Europe and Iran to hold talks as Trump sets two-week deadline for U.S. strikes decision

KANANASKIS, ALBERTA – JUNE 16: U.S. President Donald Trump walks out to talk to reporters at the G7 Leaders’ Summit on June 16, 2025 in Kananaskis, Alberta.
Chip Somodevilla | Getty Images News | Getty Images
Top U.K., France and Germany diplomats are pushing for eleventh-hour diplomacy with Iran in Geneva on Friday, as Washington weighs the possibility of joining Israel’s military campaign against Tehran over the next two weeks.
Iran and Israel have been trading fire for the past week, in the latest climax of tensions that have been simmering since the Tehran-backed Hamas’ terrorist attack against the Jewish state in October 2023. Israel has since been fighting a war on multiple battles against the Palestinian militant group and other Iranian proxies, such as Lebanon’s Hezbollah and Yemen’s Houthi — which Tehran says are acting independently.
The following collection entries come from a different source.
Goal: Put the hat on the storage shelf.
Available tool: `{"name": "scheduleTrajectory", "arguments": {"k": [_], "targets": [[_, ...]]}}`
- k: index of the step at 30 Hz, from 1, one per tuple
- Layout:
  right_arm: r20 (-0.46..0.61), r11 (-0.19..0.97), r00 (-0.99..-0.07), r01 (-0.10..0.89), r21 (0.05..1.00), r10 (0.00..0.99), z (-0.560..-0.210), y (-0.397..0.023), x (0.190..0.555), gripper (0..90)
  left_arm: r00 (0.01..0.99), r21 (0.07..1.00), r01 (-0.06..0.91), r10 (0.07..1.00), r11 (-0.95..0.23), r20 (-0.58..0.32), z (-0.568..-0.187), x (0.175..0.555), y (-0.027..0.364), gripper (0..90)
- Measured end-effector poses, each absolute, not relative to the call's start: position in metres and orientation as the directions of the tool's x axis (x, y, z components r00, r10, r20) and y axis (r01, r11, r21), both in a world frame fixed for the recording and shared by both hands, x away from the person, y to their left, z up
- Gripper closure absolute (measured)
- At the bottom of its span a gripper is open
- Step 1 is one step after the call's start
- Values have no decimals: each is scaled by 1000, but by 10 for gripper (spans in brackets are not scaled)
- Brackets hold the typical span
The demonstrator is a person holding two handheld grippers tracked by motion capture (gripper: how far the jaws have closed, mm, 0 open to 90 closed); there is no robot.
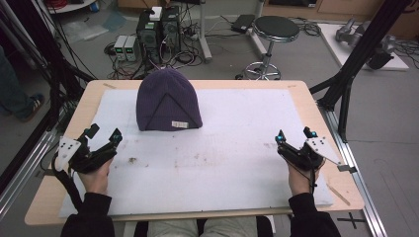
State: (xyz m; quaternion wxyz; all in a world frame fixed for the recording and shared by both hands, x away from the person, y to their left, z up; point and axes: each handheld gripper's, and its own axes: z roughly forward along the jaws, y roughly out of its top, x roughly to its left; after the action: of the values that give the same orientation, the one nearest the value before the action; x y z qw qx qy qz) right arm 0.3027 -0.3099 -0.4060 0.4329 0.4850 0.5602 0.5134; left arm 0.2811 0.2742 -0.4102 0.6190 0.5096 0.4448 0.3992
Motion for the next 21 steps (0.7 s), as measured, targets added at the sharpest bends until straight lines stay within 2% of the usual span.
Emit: {"name": "scheduleTrajectory", "arguments": {"k": [10, 12, 21], "targets": [[-12, 28, -129, 124, 992, 992, -423, -310, 300, 118, 214, 995, -26, 973, 99, -91, -425, 277, 275, 193], [18, -1, -125, 131, 991, 992, -426, -311, 299, 119, 201, 996, -21, 976, 85, -79, -427, 274, 275, 193], [-3, 16, -121, 106, 994, 993, -429, -307, 294, 119, 194, 995, -9, 977, 95, -92, -434, 268, 278, 194]]}}
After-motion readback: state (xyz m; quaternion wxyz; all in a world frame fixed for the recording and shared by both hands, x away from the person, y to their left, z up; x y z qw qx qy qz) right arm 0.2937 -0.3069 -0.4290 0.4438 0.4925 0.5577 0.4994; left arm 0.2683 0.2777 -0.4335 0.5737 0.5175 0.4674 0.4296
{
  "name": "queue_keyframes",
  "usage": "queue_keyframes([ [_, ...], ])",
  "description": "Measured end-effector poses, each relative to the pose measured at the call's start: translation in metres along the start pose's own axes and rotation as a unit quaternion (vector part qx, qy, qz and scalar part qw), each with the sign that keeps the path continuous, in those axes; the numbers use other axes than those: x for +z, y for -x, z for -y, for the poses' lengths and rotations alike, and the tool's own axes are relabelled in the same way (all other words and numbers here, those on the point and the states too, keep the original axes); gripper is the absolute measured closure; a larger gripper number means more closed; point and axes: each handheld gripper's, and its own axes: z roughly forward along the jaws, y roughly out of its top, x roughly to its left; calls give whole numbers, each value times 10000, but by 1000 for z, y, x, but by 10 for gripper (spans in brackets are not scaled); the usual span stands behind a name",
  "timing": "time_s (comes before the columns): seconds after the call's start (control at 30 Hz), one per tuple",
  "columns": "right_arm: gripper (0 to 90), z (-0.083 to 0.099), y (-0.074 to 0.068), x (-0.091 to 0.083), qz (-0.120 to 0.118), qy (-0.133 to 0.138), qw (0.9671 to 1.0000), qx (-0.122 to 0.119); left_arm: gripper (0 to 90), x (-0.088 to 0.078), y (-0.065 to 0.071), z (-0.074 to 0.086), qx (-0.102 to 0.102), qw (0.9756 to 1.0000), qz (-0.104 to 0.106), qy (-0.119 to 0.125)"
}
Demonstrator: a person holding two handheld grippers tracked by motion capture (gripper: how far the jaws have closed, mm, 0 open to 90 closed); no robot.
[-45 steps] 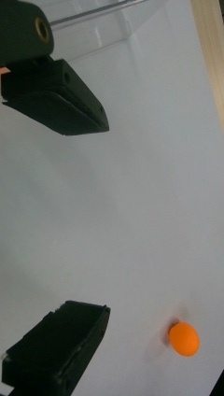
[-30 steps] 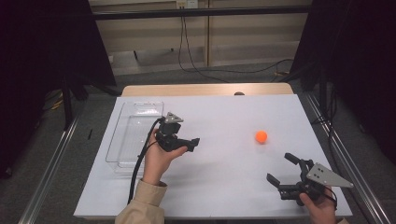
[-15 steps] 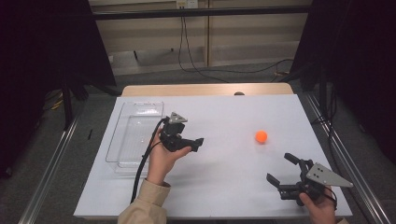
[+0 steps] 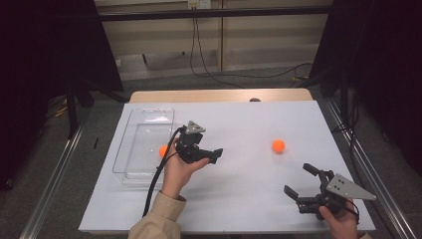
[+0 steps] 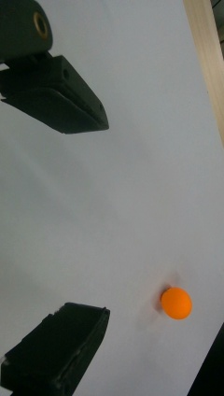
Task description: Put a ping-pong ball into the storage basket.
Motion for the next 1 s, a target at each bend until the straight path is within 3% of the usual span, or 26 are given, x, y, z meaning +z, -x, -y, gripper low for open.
queue_keyframes([
  [0.5,14,0,0,0,-6,-12,10000,-3,86,14,11,1,158,9997,150,-69],
  [0.63,14,0,0,1,-2,-27,10000,0,85,18,14,1,113,9996,261,-38],
  [1.0,14,1,1,1,-12,-36,10000,18,82,30,23,2,189,9993,324,-24],
])
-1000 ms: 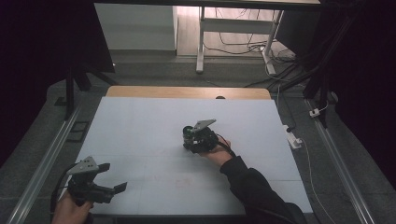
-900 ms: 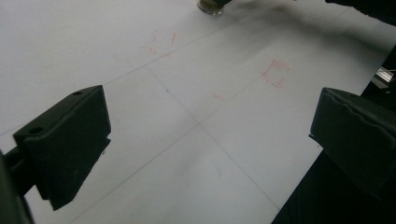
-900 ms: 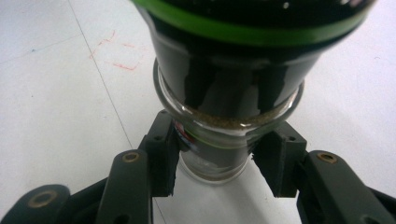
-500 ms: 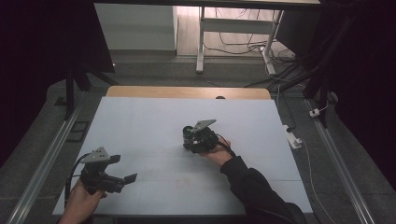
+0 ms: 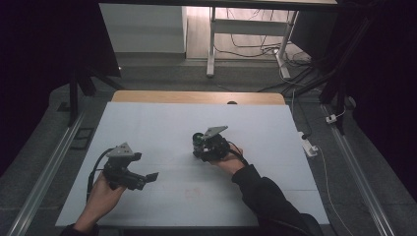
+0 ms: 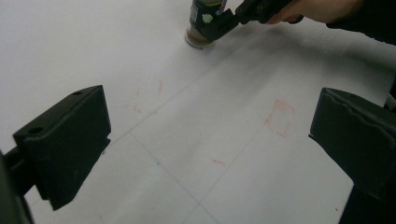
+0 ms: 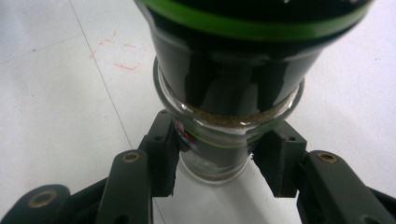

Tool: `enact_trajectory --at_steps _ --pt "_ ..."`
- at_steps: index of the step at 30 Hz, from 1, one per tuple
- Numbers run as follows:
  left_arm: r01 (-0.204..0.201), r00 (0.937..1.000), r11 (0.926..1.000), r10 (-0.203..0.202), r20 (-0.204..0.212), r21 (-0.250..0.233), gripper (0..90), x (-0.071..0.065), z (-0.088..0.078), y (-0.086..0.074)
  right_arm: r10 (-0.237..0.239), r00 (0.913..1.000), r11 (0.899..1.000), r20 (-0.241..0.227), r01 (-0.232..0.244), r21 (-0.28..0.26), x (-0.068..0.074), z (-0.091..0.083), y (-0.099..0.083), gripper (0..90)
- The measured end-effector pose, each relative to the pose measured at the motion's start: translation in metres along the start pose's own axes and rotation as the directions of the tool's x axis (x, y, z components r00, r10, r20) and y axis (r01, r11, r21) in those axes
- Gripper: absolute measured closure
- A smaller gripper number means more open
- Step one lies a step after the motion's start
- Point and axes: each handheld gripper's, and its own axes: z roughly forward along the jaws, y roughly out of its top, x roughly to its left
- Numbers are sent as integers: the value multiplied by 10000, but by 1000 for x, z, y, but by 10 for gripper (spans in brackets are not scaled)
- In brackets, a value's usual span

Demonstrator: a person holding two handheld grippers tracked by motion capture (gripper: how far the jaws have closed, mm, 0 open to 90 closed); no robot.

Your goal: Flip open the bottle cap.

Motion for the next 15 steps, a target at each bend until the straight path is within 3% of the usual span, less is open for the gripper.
enact_trajectory --at_steps 14,15 --pt "-691 9976 9976 691 27 33 0 1 34 36 -14 10000 10000 -23 14 6 0 0 0 527" --pt "-879 9961 9961 879 54 55 0 0 39 40 -14 10000 10000 -26 14 7 0 0 0 527"
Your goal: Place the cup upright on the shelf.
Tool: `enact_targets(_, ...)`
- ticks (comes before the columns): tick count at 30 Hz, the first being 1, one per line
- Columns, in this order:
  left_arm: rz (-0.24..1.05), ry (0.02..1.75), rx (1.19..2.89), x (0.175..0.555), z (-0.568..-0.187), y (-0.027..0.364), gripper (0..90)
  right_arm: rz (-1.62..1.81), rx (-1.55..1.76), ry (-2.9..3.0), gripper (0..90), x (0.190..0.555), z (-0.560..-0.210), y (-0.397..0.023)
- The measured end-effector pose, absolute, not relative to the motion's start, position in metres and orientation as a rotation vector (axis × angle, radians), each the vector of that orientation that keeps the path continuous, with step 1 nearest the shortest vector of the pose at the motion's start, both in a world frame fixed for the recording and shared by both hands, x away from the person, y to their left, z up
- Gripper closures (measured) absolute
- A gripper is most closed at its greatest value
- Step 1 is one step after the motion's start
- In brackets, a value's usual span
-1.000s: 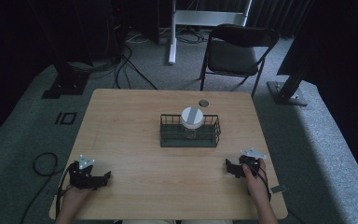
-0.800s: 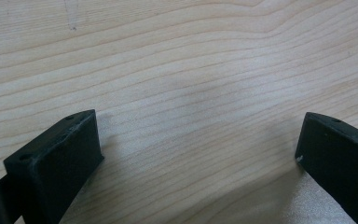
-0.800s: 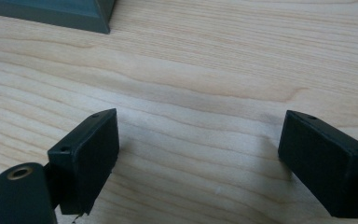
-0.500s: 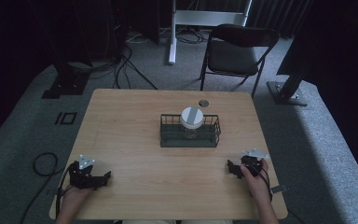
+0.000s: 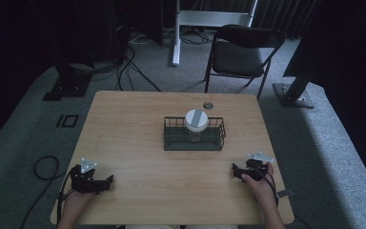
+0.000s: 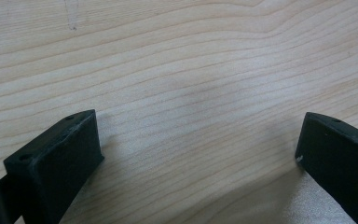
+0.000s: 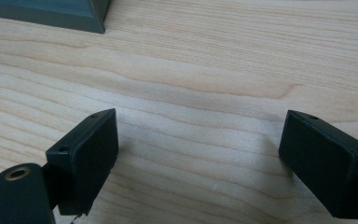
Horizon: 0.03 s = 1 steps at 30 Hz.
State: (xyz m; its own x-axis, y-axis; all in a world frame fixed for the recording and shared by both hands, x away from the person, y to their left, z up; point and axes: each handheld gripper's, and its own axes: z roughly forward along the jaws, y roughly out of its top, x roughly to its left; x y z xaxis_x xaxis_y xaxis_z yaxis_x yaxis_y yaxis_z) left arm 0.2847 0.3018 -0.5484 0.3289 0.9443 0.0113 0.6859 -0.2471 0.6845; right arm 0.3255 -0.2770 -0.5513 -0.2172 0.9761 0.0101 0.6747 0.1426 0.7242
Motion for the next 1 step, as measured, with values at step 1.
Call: enact_targets(1,0.579,1.431,2.016,0.2847,-0.5483,0.302,0.2,0.848,1.576,1.956,11.3,0.3255,-0.5513,-0.2769)
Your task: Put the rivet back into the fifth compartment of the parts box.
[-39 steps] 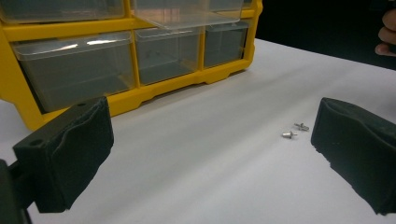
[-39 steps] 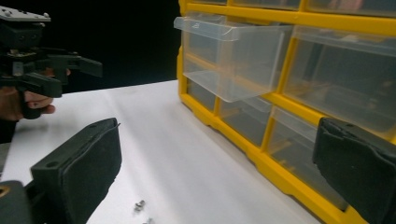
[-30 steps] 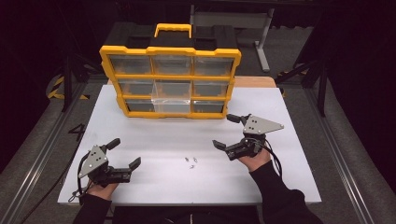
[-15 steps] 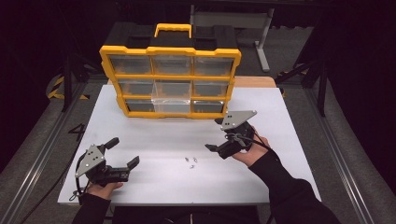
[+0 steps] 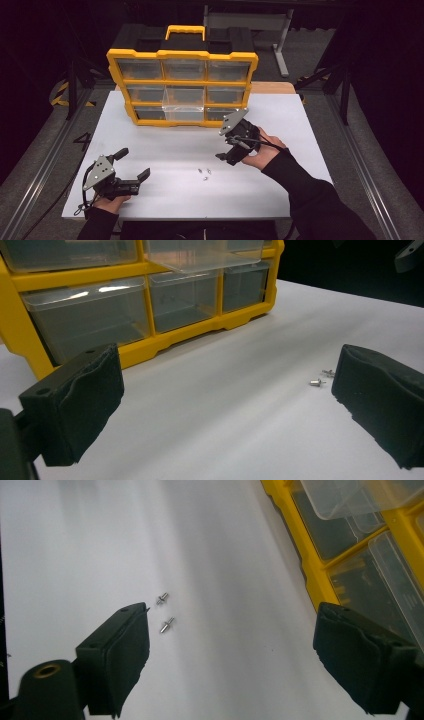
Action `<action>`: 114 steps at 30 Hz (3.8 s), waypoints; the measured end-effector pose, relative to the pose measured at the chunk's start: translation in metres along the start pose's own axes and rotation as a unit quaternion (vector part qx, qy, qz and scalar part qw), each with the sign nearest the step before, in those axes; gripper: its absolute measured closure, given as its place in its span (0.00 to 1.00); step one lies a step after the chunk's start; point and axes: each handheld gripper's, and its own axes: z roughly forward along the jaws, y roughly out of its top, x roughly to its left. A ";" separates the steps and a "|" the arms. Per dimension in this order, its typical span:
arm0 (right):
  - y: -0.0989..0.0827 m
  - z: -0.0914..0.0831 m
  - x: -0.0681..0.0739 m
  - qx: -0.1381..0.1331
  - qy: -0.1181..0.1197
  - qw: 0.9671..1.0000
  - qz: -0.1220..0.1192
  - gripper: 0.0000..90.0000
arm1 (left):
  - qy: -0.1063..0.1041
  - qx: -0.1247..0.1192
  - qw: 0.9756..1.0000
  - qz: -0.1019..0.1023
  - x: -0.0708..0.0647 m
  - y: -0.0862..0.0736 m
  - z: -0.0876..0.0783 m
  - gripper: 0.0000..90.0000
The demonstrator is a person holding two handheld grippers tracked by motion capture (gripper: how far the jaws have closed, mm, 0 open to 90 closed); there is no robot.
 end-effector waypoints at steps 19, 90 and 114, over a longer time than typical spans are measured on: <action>0.021 0.030 0.003 0.098 0.013 0.995 -0.006 0.24 | -0.002 0.005 1.000 0.009 -0.002 0.001 0.000 0.01; 0.019 0.081 0.016 0.162 0.100 0.982 -0.010 0.91 | -0.015 0.016 1.000 0.009 -0.005 -0.001 0.000 0.02; 0.051 0.031 -0.004 0.119 0.079 0.990 -0.019 0.91 | -0.016 0.016 1.000 0.007 -0.005 -0.001 0.001 0.02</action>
The conflict has risked further escalation since the start of the week, amid signals that the U.S. — historically a close ally and weapons supplier of Israel — could intervene militarily against Tehran.
“Based on the fact that there’s a substantial chance of negotiations that may or may not take place with Iran in the future, I will make my decision whether or not to go within the next two weeks,” U.S. President Donald Trump said, according to a statement read out on Thursday by White House Spokesperson Karoline Leavitt.
Following a Thursday meeting with U.S. Secretary of State Marco Rubio and special envoy for the Middle East Steve Witkoff, U.K. Foreign Minister David Lammy said the three “discussed how a deal could avoid a deepening conflict” and that “a window now exists within the next two weeks to achieve a diplomatic solution.”
“There is no room for negotiations with the U.S. until Israeli aggression stops,” Iranian Foreign Minister Abbas Araghchi, who is expected to attend talks in Geneva, was quoted as saying on Iranian state TV on Friday, according to Reuters.
Trump’s aversion to Iran’s nuclear program has been a central point of his statesmanship across both mandates. The White House leader pulled the U.S. out of the Joint Comprehensive Plan of Action (JCPOA) during his first presidency, tightening the noose on Iran’s coffers through a string of stringent financial and oil-linked sanctions.
Self-proclaimed ‘peacemaker’ Trump has so far fruitlessly pursued a second nuclear program deal since the start of his second term, initially expressing a preference for a diplomatic breakthrough — the likes of which European officials are now hoping to strike.
“In the United States, [there are] many political officials who are convinced that we must not once more make the errors of the past. What we saw in Libya, what we saw in Afghanistan, what we saw in Iraq, we do not want to see reproduced,” French Foreign Minister Jean-Noël Barrot said in a TV interview with French media, according to a CNBC translation.
Notably, the U.K., France and Germany — alongside Iran’s allies Russia and China — were previously involved in the JCPOA with Washington and Tehran.
Markets have been rattled by the possibility of the conflict destabilizing the wider oil-rich Middle East and potentially drawing in the world’s largest economy, spurring investors on a flight to safe-haven assets and broader focus on defense companies and initiatives.